Hace unos días, el internacionalmente reconocido diario londinense Asharq al-Awsat, publicó un informe del gobierno sueco en el que este reportaba importantes sucesos desarrollados en lo que han sido denominados “No go zones”. Estos, son áreas geográficas ubicadas en diversas ciudades en las que, según los gobiernos centrales de muchos países europeos, la Sharia (ley islámica) viene tomando un rol preponderante y desplazando a los preceptos occidentales de manera agresiva. En el mencionado informe, el gobierno sueco admitía que estas zonas habían aumentado, tan solo en Estocolmo, de 55 a 61 en menos de un año. Acorde con el informe, en estos espacios numerosos casos de vandalismo, crímenes que incluyen drogas y asaltos sexuales han sido denunciados. Sin embargo, cuando la policía intenta ingresar, esta ha sido recibida con piedrazos.

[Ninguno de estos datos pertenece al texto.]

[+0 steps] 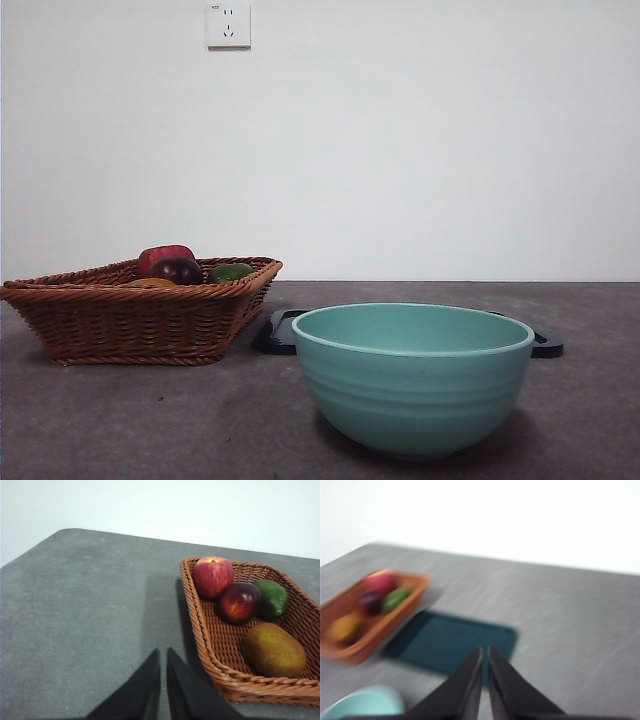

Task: Pick up the wifruite, put it on the bowl, pick up the plate, put it on desk

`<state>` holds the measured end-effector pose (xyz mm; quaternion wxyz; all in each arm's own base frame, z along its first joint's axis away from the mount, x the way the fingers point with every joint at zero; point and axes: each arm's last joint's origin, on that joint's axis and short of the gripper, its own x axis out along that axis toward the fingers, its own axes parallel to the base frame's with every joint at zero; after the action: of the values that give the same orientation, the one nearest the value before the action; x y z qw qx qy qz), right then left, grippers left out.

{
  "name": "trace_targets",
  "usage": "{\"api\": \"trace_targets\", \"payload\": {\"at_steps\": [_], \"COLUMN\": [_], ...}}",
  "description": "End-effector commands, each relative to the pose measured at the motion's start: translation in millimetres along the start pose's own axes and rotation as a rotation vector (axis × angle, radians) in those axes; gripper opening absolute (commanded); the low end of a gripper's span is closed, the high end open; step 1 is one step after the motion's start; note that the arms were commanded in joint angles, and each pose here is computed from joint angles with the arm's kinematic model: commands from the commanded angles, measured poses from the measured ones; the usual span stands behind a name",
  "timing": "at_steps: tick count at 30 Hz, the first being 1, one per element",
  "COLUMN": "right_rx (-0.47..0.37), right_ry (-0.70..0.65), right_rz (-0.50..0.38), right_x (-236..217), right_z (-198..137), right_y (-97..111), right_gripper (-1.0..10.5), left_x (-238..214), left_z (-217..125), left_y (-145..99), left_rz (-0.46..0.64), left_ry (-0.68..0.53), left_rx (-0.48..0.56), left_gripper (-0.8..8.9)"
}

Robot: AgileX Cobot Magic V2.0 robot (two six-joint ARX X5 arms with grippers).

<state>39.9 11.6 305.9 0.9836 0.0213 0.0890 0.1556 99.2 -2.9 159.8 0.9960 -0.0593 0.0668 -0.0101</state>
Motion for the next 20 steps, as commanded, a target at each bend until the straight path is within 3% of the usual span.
{"api": "trace_targets", "payload": {"at_steps": [1, 7, 14, 20], "right_rx": [-0.014, 0.007, 0.008, -0.004], "right_ry": [-0.049, -0.029, 0.024, -0.020], "right_rz": [-0.084, -0.226, -0.234, -0.233], "right_x": [19, 48, 68, 75], "right_z": [-27, -90, -131, -142], "right_y": [-8, -27, -35, -37], "right_gripper": [0.2, 0.2, 0.2, 0.2], "left_x": [2, 2, 2, 2], "left_z": [-5, -5, -5, -5], "left_y": [1, 1, 1, 1], "left_rz": [0.004, 0.004, 0.004, 0.003], "left_ry": [0.005, 0.004, 0.004, 0.003], "left_rx": [0.008, 0.007, 0.008, 0.007], "left_gripper": [0.19, 0.19, 0.19, 0.19]}}
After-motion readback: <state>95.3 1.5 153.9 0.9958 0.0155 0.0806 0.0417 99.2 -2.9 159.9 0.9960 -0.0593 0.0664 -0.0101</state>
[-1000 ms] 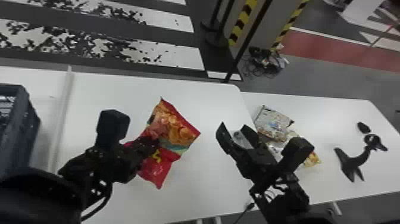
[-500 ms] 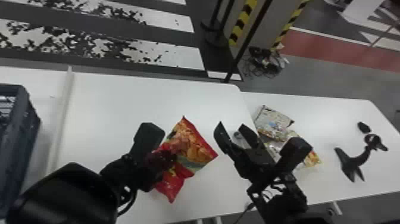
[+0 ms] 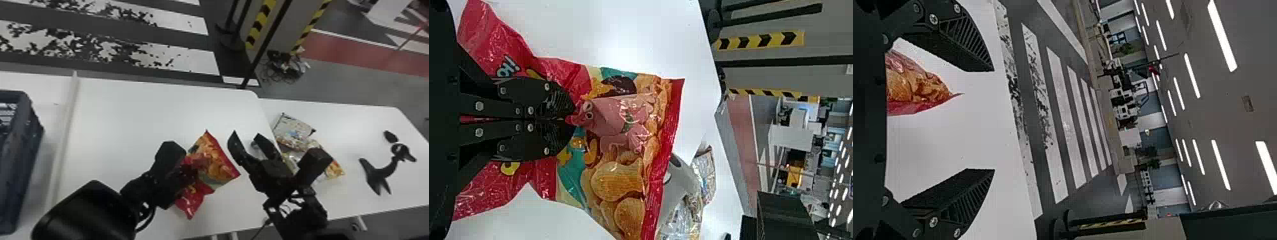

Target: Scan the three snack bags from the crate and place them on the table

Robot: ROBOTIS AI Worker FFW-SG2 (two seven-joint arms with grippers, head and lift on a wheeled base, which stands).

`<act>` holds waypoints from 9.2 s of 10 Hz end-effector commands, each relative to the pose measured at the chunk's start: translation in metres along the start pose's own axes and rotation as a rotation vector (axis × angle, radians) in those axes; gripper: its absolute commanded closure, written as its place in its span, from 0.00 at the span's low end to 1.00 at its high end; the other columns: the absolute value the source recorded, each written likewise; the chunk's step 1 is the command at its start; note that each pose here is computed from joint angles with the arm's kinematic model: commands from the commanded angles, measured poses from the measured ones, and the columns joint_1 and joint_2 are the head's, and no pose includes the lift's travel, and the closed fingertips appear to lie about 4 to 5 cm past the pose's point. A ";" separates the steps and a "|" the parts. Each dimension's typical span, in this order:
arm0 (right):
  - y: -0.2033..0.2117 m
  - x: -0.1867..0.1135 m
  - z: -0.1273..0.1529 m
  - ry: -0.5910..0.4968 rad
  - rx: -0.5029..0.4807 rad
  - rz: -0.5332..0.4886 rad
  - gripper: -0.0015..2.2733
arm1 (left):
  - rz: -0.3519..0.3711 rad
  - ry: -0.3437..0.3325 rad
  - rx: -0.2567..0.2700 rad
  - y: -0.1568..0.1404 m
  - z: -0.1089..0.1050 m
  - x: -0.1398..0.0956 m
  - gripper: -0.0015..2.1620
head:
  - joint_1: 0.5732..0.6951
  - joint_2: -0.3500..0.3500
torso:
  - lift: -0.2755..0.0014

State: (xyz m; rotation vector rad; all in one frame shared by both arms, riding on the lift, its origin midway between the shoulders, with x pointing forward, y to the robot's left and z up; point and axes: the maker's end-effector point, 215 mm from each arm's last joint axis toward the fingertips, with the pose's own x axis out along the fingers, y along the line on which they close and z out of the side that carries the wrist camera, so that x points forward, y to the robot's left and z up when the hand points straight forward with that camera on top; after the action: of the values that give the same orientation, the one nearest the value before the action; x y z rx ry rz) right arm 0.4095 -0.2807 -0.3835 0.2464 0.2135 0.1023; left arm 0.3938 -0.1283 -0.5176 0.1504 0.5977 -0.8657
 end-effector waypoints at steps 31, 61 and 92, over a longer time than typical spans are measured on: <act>0.104 -0.020 -0.124 0.314 -0.388 0.196 0.08 | 0.619 -0.502 -0.221 0.215 0.041 -0.300 0.01 | 1.00 0.53 | 0.77; 0.089 -0.015 0.033 0.010 0.222 0.196 0.99 | 0.549 -0.503 -0.191 0.183 0.044 -0.295 0.01 | 1.00 0.48 | 0.77; 0.024 -0.034 -0.041 0.301 0.185 0.070 0.04 | 0.522 -0.528 -0.139 0.161 0.070 -0.268 0.01 | 1.00 0.23 | 0.77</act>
State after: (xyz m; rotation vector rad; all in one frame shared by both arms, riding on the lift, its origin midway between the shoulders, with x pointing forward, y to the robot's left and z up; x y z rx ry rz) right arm 0.3628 -0.2523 -0.4044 0.4597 0.5058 0.1857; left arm 0.4120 0.1319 -0.3302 -0.0504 0.1053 -0.3266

Aunque cueste creer, y muchos consideren estos reportes como “trucados”, esta no es la primera vez que se habla de “no go zones” en Europa. En enero del presente año, Nigel Farage, el presidente del Partido de la Independencia, reconocido partido político anti inmigratorio, afirmó que tanto en Inglaterra como en Francia existían diversas “zonas prohibidas” con características similares a las mencionadas en el reporte sueco. De hecho, acorde con un informe de Bloomberg, Francia, en efecto, posee una lista de 750 “zonas sensibles”  que para que no se conviertan en “no go zones”, han puesto como áreas prioritarias para los proyectos de renovación urbana y apoyo estatal.

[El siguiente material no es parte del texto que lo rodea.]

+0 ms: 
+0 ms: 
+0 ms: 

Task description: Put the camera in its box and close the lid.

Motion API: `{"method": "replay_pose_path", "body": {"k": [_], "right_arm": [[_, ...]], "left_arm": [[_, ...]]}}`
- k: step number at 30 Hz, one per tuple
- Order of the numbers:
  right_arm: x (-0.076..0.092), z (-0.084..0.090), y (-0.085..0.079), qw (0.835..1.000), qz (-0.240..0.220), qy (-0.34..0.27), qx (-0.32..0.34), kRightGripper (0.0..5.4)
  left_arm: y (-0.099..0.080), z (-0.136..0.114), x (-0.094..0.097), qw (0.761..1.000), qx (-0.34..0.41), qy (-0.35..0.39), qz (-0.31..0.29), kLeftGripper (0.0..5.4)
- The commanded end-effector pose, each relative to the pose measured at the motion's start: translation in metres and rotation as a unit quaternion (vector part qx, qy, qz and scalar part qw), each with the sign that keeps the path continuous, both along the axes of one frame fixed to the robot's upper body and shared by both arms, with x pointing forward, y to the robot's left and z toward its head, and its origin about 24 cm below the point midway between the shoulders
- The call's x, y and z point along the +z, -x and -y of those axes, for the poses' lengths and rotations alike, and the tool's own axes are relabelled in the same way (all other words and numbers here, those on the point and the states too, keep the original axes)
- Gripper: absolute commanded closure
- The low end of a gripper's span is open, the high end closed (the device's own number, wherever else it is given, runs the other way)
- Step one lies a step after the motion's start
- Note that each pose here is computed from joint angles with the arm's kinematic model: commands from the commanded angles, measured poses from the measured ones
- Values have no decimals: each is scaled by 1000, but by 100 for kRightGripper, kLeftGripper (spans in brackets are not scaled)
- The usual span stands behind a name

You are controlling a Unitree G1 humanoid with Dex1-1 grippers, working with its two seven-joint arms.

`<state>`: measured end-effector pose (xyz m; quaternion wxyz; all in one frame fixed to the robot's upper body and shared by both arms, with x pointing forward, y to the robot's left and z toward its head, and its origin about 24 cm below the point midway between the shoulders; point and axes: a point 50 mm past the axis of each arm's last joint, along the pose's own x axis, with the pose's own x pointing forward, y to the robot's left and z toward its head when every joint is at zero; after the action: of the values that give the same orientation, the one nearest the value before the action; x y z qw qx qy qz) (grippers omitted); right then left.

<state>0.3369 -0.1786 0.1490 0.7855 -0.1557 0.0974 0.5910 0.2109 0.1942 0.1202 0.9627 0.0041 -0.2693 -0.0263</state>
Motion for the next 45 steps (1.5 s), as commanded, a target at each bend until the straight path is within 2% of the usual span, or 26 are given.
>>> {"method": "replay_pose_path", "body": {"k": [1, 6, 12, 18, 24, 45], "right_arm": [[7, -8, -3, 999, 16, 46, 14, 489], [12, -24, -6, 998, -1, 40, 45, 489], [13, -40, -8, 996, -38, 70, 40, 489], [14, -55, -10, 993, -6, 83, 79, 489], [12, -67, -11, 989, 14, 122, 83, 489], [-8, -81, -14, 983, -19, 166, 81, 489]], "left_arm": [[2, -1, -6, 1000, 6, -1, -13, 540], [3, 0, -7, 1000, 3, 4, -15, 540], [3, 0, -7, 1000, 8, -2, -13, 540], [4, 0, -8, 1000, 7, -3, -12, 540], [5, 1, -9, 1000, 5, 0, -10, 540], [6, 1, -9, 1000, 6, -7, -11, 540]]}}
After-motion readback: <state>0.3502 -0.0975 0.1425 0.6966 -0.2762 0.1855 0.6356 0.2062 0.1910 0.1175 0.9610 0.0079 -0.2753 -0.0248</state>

En el caso de Italia, si bien hasta ahora no ha habido ningún reporte oficial acerca de la existencia de estas zonas prohibidas, otro problema que venía gestándose meses atrás ha encontrado un punto de inflexión. El gobierno italiano ha decidido darle un ultimátum a la Unión Europea y anunciar un potencial cierre de sus costas al ingreso de refugiados de no darse un aumento drástico en el apoyo de los estados pertenecientes a la organización. El embajador de Italia para la Unión Europea, Maurizio Massari, le anunció al comisionado de migraciones de la organización, Dimitris Avramopoulus que, si no incrementa el apoyo en términos financieros y de recepción de refugiados, la República Italiana se vería forzada a tomar acciones drásticas que, si incluyen una prohibición de arribo a estas embarcaciones, podrían significar un atentado en contra de la ley internacional humanitaria.

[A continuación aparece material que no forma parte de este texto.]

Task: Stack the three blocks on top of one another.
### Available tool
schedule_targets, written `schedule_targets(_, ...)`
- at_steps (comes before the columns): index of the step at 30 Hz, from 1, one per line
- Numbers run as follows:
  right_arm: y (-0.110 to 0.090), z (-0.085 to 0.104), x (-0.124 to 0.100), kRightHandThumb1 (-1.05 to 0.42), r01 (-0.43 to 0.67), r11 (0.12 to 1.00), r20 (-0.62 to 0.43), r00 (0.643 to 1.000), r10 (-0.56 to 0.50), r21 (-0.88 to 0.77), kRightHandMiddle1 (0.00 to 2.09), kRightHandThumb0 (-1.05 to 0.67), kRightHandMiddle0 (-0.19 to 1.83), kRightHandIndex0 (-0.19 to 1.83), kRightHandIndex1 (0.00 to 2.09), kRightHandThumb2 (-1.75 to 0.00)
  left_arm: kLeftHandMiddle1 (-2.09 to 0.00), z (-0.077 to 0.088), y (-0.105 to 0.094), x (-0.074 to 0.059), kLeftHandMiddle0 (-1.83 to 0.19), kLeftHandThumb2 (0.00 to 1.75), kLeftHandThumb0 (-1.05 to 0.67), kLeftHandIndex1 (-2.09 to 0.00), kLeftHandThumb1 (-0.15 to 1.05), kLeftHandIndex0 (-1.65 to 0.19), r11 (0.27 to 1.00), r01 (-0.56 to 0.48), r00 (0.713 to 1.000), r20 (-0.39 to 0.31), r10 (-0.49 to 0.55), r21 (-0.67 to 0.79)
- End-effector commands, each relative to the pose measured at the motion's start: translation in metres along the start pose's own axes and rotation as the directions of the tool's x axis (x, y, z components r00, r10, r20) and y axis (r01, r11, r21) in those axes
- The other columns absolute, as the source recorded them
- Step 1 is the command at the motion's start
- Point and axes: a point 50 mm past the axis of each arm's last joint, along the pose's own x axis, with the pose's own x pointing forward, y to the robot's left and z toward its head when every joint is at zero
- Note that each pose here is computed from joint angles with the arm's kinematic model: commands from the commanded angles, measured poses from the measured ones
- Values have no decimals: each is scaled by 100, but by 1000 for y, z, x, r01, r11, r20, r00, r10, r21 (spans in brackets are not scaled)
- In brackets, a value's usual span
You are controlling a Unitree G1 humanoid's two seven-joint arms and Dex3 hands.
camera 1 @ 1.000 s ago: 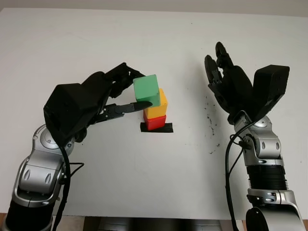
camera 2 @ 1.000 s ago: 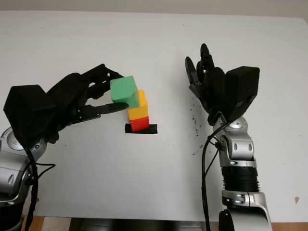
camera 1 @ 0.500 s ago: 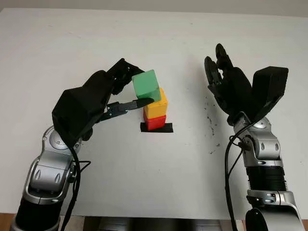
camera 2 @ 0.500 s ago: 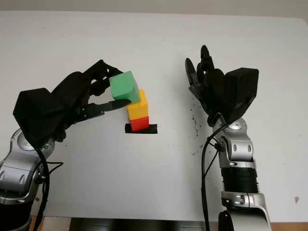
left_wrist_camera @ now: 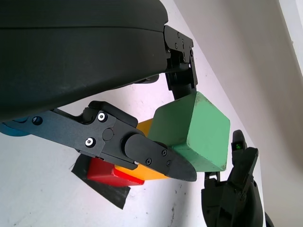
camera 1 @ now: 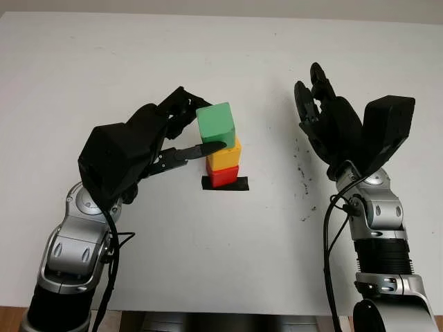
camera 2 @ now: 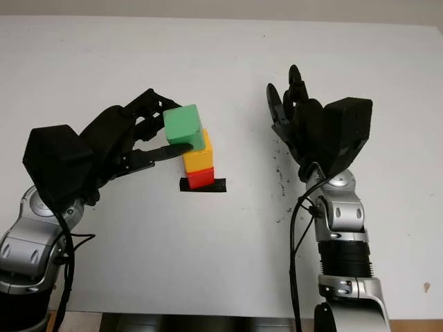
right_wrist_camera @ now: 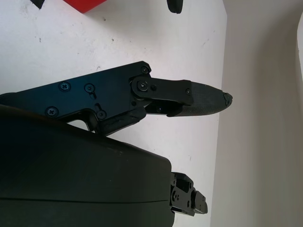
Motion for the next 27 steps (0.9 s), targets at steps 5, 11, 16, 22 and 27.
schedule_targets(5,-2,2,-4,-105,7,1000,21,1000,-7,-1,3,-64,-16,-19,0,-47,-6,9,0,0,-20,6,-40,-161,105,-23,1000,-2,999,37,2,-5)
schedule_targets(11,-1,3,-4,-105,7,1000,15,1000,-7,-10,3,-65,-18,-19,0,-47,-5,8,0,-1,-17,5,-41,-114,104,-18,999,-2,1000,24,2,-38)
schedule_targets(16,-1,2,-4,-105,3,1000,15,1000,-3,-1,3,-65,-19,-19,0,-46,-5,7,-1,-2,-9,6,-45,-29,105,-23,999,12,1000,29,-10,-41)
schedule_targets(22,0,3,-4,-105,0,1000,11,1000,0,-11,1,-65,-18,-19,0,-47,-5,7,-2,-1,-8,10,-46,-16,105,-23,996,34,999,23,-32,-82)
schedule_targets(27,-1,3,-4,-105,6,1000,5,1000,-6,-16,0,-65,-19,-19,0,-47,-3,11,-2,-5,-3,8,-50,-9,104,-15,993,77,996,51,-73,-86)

El accionar del gobierno central italiano, se ha visto explicado, de alguna manera, por un reporte oficial  emitido por el Alto Comisionado de Naciones Unidas para los Refugiados (ACNUR). En este reporte, ACNUR informa que tan sólo en el pasado fin de semana aproximadamente 12 600 refugiados arribaron a costas italianas, y que en lo que va del año un estimado de 2 030 refugiados fallecieron en el Mar Mediterráneo

Estos sucesos dados en los últimos días han reabierto un incandescente  debate en una Comunidad Internacional que ha demostrado no creer en matices y ha dividido a sus miembros en ultranacionalistas y humanitarios. Lo único cierto en todo este asunto es que, de ser ciertos los reportes gubernamentales suecos, esa combinación entre el desinterés creciente por parte de la Unión Europea para ayudar a los refugiados, y el accionar de estos al conseguir llegar al estado que les da refugio solo ocasionará un aumento en las tendencias ultranacionalistas en Europa. De no darse con prontitud una acción coordinada por todos los actores incluidos en esta crisis,  los pocos Estados que aún tienen intenciones de recibir refugiados, les bloquearán las ventanas en un contexto en el que todas las puertas ya han sido cerradas.